American Spirit Blue
gouache on paper (9" x 9"), 2008


Flora Pink I
gouache on paper (14" x 20") 2007


Flora Black I
gouache on paper (14" x 20") 2007

The Met site includes other tapestries in the series, a discussion of the symbolism in the flora (the medieval viewer would be able to read these signs as easily as we can see that carving on a tree, a chain link fence, litter and the cultural appropriation inherent in American Spirit are all critiques of our culture), and the making of the tapestries. Both it, and Coral Silverman's site are worth a visit.

{via Cabinet of Curiosities, including the Silverman quotation}

Beth Katleman has taken that ubiquitous, 18th century, monochromatic French textile, Toile de Jouy, both fabric and wallpaper, and reimagined it in full, three-dimensional, kitchy yet creepy present day ceramics.



Folly, (detail), 2010
Porcelain, wire, steel rods and heat-shrink tubing
69 x 96 x 11 inches

"Three-dimensional porcelain 'wallpaper' hovers just off the turquoise wall, as part of a site specific installation at the Jane Hartsook Gallery. The overall installation is 192 x 108 x 11 inches."



Folly, (detail, elf, snail, Sacre Couer), 2010
Porcelain, wire, heat-shrink tubing
15 x 10 x 9 inches


Folly, (detail, flower girl on rock), 2010
Porcelain, wire, heat-shrink tubing
17 x 11 x 7 inches

"Babies scale a rocky precipice with varying degrees of success. A flower girl communes with a nimble lamb."

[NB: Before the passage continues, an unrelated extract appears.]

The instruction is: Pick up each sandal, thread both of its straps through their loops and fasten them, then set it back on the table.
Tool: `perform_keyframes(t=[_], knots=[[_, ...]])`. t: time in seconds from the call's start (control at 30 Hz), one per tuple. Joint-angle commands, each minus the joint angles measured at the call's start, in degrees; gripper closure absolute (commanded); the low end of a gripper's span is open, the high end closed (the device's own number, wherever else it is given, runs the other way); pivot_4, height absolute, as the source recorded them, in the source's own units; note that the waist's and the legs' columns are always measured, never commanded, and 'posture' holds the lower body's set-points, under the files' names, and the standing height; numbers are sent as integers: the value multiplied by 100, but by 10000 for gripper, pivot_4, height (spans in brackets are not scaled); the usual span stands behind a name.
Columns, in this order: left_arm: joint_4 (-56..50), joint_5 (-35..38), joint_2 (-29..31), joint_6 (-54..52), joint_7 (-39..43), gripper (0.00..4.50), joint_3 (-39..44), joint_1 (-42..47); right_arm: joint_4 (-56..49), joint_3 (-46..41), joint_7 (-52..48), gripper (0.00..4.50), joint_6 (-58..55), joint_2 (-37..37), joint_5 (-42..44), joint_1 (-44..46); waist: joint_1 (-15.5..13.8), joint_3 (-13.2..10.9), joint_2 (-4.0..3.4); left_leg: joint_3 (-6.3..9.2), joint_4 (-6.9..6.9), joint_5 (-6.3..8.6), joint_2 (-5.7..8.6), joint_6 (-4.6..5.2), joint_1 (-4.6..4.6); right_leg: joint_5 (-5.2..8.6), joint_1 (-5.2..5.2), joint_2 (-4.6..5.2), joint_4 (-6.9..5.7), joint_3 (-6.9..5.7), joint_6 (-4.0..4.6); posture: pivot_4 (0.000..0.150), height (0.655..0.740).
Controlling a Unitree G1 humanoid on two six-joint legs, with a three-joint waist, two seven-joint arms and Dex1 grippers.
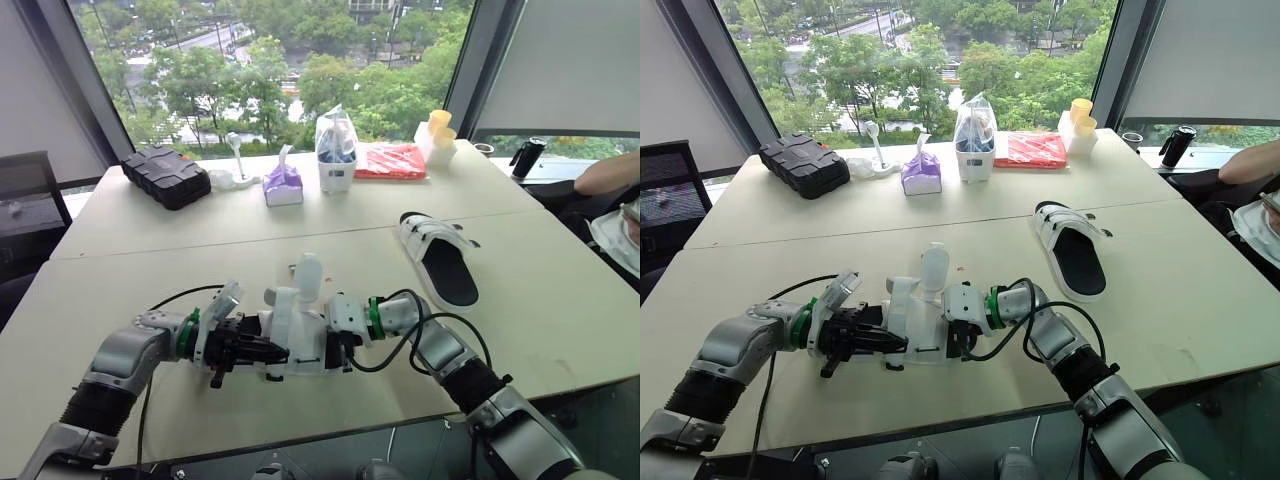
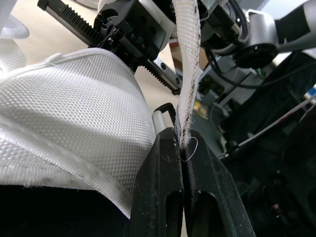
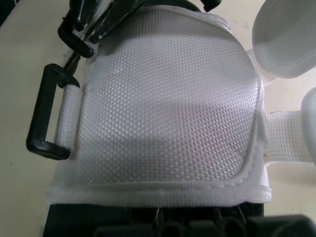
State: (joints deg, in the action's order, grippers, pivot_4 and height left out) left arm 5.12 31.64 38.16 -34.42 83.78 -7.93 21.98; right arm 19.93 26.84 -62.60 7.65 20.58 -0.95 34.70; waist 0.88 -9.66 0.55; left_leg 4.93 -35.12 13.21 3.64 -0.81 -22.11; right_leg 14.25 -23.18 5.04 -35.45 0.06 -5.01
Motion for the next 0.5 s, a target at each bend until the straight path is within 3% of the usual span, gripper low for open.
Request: perform_keyframes(t=[0.03,0.13,0.37,0.5], knots=[[-131,-240,183,124,-19,44754,-112,-184,442,222,54,45000,-338,146,-481,-188,6,1,-1,-1,0,0,0,0,0,0,0,0,0,0,0,1500,7400],[-297,-60,298,-65,-26,36128,9,-308,448,224,65,45000,-340,142,-478,-182,7,2,-3,0,1,0,-2,0,0,0,-1,-1,0,0,0,1500,7400],[-972,415,854,-331,-15,564,622,-1045,459,220,90,45000,-332,138,-476,-175,30,2,-3,-3,3,0,-5,0,-1,1,-4,0,1,-1,1,1500,7400],[-1502,539,1143,-155,17,186,926,-1974,502,216,120,45000,-298,133,-475,-162,14,1,-11,-6,14,1,-12,0,-1,1,-18,1,4,-5,4,1500,7400]])
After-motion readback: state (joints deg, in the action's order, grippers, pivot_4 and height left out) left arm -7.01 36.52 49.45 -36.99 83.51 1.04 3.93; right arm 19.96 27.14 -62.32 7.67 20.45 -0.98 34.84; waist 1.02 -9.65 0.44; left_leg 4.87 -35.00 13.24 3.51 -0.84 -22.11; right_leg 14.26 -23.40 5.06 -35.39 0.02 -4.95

Folly, (detail, lost duck), 2010
Porcelain, wire, heat-shrink tubing
16 x 16 x 11 inches

"A toothless boy struggles to keep his pants up, a bridesmaid enjoys the view of the Arc de Triomphe from a bridge, reindeer graze and a hapless duckling tumbles off a waterfall."


While you visit Katleman's site, be sure to look at her other work, called "doll-sized rococo theaters of murder and domestic mayhem," by the New York Times. I mean, who could resist?